→ Task to complete
Copy exactly the lines of the data below that run from the line holding "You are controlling" through the line holding "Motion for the", both ends included.

+++

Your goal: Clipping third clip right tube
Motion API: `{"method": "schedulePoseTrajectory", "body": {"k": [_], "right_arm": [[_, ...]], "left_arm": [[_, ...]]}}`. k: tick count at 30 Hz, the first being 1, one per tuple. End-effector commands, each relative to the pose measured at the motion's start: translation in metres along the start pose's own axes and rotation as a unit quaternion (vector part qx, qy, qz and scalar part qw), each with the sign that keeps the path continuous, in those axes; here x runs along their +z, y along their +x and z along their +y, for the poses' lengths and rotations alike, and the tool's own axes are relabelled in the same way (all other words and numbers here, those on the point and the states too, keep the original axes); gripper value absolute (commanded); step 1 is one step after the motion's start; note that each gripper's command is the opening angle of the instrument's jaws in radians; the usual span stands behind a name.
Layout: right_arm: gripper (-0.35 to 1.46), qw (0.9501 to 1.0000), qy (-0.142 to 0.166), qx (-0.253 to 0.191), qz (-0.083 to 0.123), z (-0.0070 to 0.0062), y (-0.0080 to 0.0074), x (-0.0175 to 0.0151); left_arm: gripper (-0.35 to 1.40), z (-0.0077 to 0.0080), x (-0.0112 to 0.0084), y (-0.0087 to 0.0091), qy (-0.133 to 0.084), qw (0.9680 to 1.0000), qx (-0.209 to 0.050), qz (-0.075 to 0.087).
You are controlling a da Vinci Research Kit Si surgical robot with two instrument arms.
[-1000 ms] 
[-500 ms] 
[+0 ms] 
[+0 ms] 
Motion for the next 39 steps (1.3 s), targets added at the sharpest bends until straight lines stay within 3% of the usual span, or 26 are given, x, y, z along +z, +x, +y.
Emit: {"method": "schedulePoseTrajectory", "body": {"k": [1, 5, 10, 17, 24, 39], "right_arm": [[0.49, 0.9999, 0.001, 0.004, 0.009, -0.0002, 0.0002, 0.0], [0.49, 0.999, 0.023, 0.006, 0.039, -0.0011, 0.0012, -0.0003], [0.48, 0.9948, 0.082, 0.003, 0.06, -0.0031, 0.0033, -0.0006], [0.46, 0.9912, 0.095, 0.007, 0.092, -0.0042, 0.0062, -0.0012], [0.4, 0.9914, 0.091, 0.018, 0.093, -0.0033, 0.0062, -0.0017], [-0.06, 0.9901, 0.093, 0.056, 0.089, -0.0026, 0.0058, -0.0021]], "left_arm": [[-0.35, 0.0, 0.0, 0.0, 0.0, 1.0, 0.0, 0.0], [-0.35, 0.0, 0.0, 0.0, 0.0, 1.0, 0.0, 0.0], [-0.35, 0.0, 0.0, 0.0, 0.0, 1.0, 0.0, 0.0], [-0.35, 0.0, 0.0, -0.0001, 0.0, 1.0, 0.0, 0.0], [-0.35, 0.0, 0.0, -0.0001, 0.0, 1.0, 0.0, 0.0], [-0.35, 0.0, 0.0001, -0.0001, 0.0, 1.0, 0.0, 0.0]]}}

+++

→ Answer box
You are controlling a da Vinci Research Kit Si surgical robot with two instrument arms.
[-1000 ms] 
[-500 ms] 
[+0 ms] 
[+0 ms] 
Motion for the next 39 steps (1.3 s), targets added at the sharpest bends until straight lines stay within 3% of the usual span, or 26 are given, x, y, z along +z, +x, +y.

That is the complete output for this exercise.